O Brasil já concentra grande parte da demanda global durante a entrada da safra. Além disso, o conflito no Oriente Médio pode redirecionar compradores ao país. Ou seja, esse movimento pode intensificar ainda mais as exportações brasileiras de soja. De acordo com o United States Department of Agriculture (USDA), o Brasil deve atender 61% da demanda mundial.

Possível alta do petróleo preocupa logística

Pesquisadores também monitoram impactos logísticos ligados ao cenário internacional. O possível fechamento do Estreito de Ormuz preocupa o mercado global. A rota marítima concentra grande parte do transporte mundial de petróleo. Assim, o bloqueio pode elevar o preço do combustível e pressionar o frete rodoviário. No Brasil, o fluxo de caminhões já aumenta neste período de colheita. Além disso, o frete sobe devido à demanda logística para embarques de soja.
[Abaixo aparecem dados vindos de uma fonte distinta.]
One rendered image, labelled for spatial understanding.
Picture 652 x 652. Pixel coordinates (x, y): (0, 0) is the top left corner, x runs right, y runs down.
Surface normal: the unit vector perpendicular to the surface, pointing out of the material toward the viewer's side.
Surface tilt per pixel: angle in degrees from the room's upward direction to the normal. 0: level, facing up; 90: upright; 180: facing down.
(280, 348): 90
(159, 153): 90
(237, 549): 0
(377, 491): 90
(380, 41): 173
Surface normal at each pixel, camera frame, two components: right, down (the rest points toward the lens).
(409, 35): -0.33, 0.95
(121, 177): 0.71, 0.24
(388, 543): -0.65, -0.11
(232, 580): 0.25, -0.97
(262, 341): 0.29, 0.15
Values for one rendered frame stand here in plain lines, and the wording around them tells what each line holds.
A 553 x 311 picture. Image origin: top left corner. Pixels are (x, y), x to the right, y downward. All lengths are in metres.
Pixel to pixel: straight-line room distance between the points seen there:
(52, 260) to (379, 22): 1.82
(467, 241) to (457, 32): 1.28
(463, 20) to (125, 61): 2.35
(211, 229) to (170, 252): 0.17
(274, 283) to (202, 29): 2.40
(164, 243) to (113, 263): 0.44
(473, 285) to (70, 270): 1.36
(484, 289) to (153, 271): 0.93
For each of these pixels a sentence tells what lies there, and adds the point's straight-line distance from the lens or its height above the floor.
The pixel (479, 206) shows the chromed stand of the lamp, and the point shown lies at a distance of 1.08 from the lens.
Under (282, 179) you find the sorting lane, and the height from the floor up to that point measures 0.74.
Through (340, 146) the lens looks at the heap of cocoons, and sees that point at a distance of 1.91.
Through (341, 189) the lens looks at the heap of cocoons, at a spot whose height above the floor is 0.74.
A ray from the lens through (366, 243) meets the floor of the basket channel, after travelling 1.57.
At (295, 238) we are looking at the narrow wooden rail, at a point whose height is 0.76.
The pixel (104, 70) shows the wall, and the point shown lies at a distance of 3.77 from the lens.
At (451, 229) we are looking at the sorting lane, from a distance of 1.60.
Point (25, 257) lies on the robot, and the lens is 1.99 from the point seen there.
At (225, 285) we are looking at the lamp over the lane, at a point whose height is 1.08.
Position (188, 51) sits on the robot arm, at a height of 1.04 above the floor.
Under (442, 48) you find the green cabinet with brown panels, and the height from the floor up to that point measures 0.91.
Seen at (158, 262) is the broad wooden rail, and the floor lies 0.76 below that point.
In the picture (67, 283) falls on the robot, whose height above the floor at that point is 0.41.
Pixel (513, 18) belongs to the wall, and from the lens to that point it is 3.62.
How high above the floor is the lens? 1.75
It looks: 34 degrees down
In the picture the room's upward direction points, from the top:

Produtores aceleram vendas no mercado spot

O aumento do frete tende a reduzir o valor recebido pelos produtores. Diante desse cenário, muitos agentes intensificam as vendas da oleaginosa. Segundo o Cepea, esse movimento eleva a liquidez no mercado spot nacional. Além disso, produtores buscam cumprir compromissos financeiros próximos do vencimento. A recente recuperação cambial também estimulou novas negociações.